> **PROBLEM TO WORK ON**
Lines with "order" in them are to be located in the listing below and copied.

> **DATA UNDER STUDY**

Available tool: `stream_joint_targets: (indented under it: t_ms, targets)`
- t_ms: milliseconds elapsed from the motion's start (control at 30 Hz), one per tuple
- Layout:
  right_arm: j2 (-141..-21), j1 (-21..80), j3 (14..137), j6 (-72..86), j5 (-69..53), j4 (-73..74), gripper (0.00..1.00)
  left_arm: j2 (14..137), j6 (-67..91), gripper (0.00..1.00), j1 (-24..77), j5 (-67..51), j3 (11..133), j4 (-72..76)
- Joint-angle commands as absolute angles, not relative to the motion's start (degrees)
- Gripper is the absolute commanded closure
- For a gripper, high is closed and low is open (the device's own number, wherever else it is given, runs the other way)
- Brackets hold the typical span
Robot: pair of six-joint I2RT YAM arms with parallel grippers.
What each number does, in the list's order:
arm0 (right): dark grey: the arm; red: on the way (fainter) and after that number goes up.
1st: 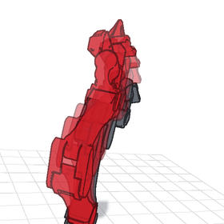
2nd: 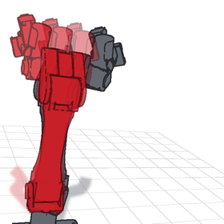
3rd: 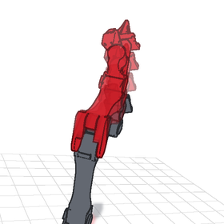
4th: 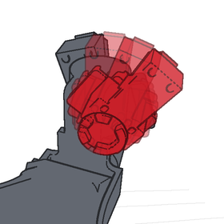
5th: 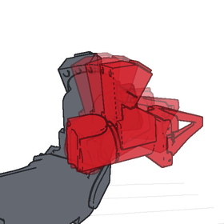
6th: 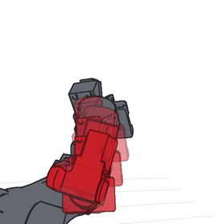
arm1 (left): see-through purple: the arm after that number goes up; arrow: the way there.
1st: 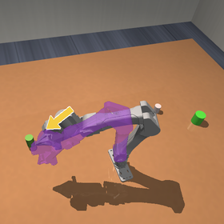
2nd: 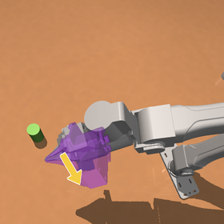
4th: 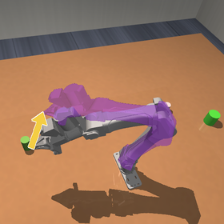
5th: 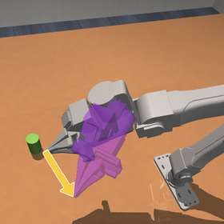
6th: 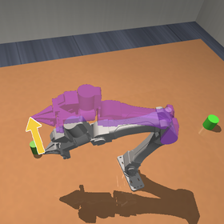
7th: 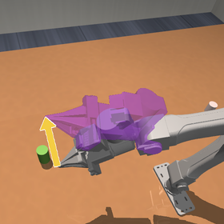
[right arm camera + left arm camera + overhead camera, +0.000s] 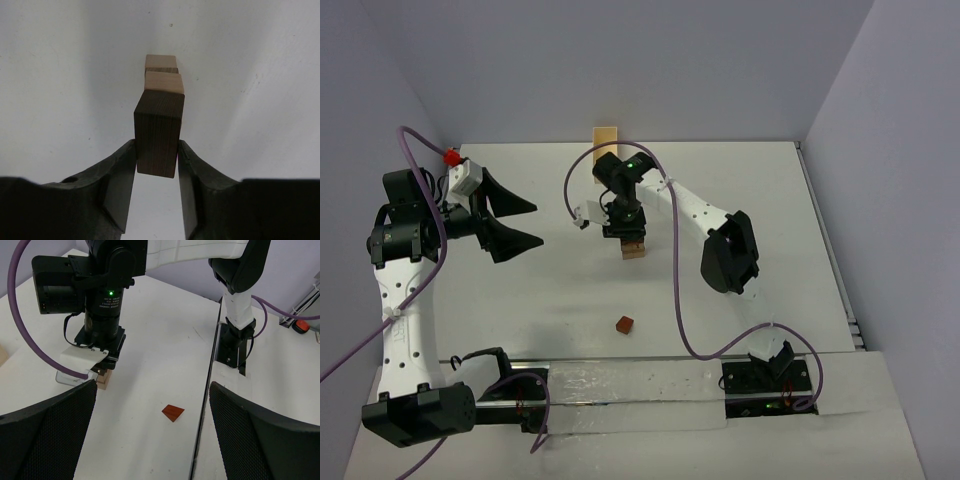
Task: Build the wood block tower
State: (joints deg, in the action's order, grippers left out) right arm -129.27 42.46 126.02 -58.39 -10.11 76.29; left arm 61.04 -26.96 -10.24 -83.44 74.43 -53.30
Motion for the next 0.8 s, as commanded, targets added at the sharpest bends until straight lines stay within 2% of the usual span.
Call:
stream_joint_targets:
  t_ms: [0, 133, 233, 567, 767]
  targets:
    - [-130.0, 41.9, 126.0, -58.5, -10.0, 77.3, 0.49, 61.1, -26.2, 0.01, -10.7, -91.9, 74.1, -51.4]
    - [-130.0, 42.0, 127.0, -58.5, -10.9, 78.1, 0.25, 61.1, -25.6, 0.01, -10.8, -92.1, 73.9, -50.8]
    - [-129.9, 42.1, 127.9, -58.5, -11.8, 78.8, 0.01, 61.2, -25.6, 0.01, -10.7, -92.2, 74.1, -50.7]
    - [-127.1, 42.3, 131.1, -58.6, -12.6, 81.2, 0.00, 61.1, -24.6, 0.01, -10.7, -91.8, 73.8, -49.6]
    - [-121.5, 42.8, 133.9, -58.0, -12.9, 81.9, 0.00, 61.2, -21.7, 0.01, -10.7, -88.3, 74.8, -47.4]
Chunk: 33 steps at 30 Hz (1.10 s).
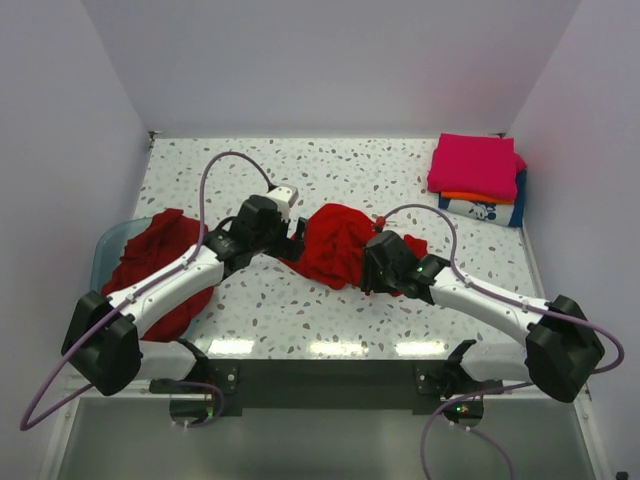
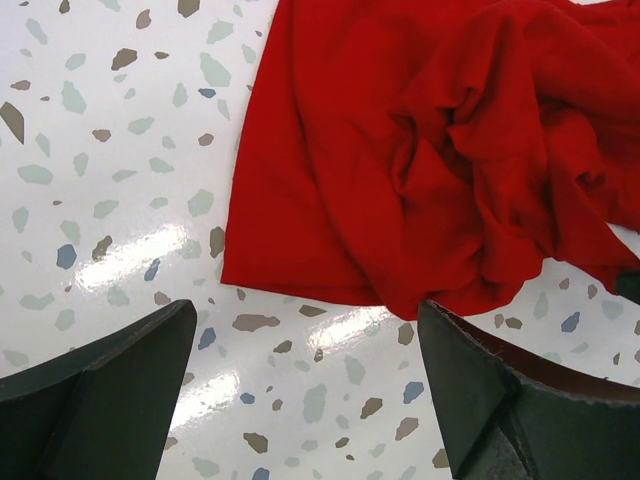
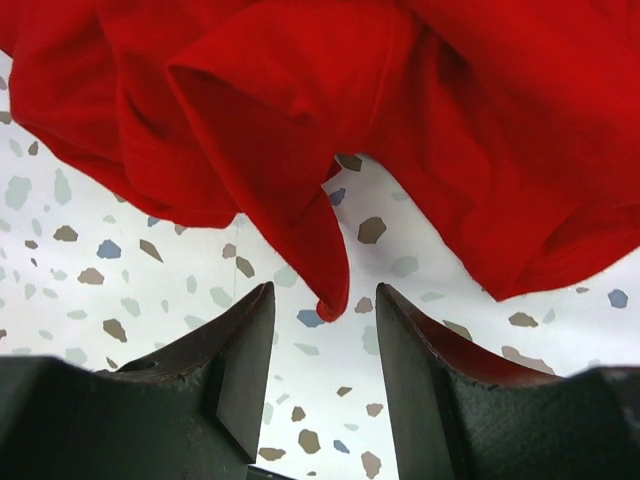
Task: Fold and stack the t-shirts
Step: Flatten the tshirt out
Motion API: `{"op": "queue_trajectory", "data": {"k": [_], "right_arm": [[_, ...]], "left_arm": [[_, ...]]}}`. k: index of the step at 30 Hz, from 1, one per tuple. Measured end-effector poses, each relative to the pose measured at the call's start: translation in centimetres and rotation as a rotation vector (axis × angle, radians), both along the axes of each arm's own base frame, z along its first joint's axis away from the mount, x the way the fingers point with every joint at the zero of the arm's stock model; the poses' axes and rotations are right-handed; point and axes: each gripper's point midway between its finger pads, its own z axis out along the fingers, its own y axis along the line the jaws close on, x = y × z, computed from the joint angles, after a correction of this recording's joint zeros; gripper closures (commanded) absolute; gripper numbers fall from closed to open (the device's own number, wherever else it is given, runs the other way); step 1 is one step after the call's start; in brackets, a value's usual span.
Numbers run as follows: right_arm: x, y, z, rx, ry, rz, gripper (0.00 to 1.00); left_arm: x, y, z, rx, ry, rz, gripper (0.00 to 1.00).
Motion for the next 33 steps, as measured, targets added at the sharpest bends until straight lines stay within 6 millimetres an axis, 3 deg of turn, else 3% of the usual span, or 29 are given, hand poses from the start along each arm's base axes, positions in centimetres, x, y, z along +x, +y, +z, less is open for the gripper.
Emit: {"op": "queue_trajectory", "data": {"k": [9,13,19,22,26,29,31,33], "right_arm": [[0.3,0.6,-2.3,-0.017,0.036,-0.003,0.62],[-0.4,0.5,-3.2,-0.016,0.063,0.004,0.98],[-0.5,0.8,-2.3,-0.015,0.074,0.019,1.0],[1.3,0.7,1.6,-0.048,0.006,0.009,1.0],[5.9,-0.5,11.3,-0.005,-0.195,-0.075,1.0],[8.9,-4.9,17.4,0.024,-0.327,-0.205,1.0],[10.0,-8.5,19.3,-0.007,-0.366,-0.296,1.0],[10.3,-11.1,19.6,-0.051,-0.367,-0.354,1.0]], "left_arm": [[0.0,0.0,-0.4,0.007,0.01,0.0,0.03],[0.0,0.0,-0.4,0.007,0.011,0.0,0.03],[0.0,-0.1,-0.6,0.011,0.014,-0.002,0.04],[-0.2,-0.3,-0.6,0.02,0.009,-0.007,0.04],[-0.8,-1.1,-0.9,0.042,0.005,-0.03,0.04],[-1.5,-2.1,-1.5,0.067,0.006,-0.057,0.04],[-2.1,-2.9,-2.1,0.086,0.013,-0.081,0.04],[-2.9,-4.1,-2.8,0.113,0.021,-0.113,0.04]]}}
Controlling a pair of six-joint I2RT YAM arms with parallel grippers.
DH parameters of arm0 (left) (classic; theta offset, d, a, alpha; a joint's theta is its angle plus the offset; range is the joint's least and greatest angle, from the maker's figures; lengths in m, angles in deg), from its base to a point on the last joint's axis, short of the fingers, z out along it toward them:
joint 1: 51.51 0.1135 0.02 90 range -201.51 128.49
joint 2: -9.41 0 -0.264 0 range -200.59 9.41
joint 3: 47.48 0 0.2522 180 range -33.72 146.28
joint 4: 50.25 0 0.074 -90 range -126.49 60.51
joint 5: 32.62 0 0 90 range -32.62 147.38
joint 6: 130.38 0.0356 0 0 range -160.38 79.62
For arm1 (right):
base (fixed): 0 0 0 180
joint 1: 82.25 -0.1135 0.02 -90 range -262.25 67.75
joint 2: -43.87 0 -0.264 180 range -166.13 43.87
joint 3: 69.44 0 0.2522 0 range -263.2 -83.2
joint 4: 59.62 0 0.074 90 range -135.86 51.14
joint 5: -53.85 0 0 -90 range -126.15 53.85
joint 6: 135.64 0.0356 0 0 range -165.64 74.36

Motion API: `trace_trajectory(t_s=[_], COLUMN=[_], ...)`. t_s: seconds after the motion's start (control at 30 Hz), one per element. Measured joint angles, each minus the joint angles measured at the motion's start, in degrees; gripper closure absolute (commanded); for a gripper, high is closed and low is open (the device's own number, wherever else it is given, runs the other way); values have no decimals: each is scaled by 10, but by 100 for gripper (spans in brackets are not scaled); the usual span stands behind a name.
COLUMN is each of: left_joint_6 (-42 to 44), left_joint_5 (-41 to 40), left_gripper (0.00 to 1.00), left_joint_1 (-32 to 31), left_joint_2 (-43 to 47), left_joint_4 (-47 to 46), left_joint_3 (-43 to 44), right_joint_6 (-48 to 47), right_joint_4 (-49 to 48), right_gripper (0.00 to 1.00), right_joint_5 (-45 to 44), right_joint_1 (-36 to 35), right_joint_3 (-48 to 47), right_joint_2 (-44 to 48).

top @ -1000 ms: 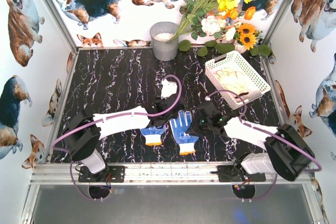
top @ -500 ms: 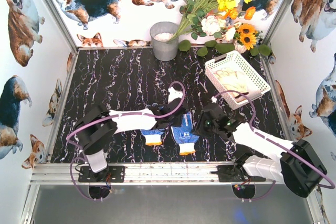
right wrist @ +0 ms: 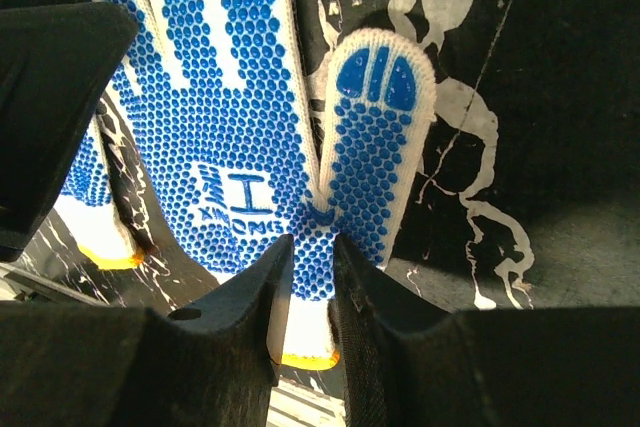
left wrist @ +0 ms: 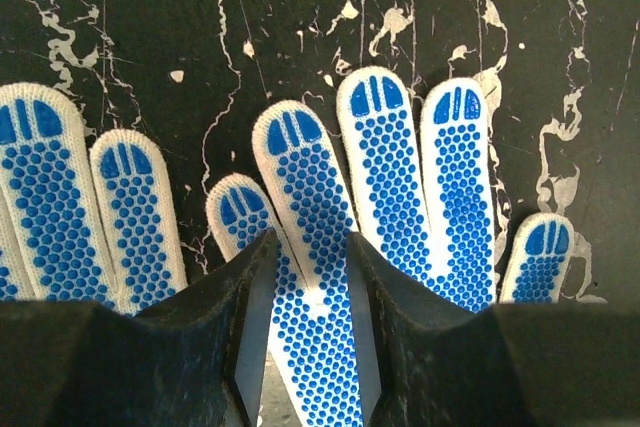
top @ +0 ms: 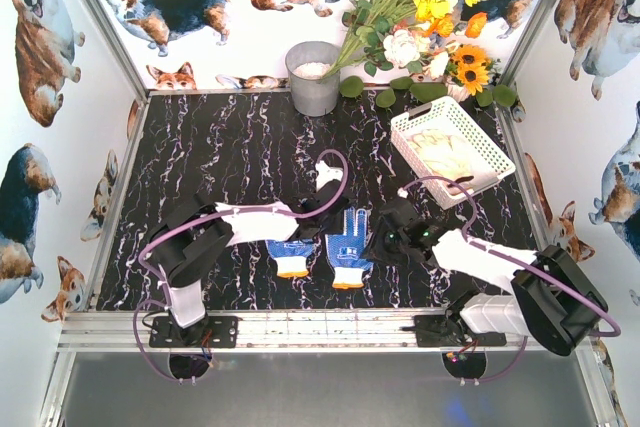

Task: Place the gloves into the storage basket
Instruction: Adjust the glove at the center of the board, then turn over the glove at the center of the board.

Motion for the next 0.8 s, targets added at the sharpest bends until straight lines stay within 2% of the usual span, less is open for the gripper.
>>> trace_trajectory(t_s=[0.13,0.27,0.47,0.63,0.8], left_joint_6=[1,5,2,-15,-31], left_joint_5=[1,0,-23,-29,-1], left_gripper=[62,49,42,46,57], left_joint_1=[2,2,3,25,113], left_joint_2=[1,23,146,254,278], left_joint_4=[-2,14,53,71,89], left_joint_3=[0,-9,-51,-130,-223], right_joint_6=[0,-2,-14,-23,-26], right_joint_4=[-4,10,66,80,94], right_gripper=[73,68,62,60,60], right_joint_5=[1,-1,-17,-33,-38], right_joint_1=[0,0,0,0,0], right_joint_3=[0,0,-13,-19,-19], right_joint_2=[-1,17,99,158,179])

> **RESULT OF THIS TASK**
What each number does, in the list's order:
State: (joints deg, in the action's order, grippers left out) right arm -129.27 42.46 126.02 -58.39 -10.11 76.29; left arm 61.04 -26.96 -10.24 -83.44 74.43 -53.30

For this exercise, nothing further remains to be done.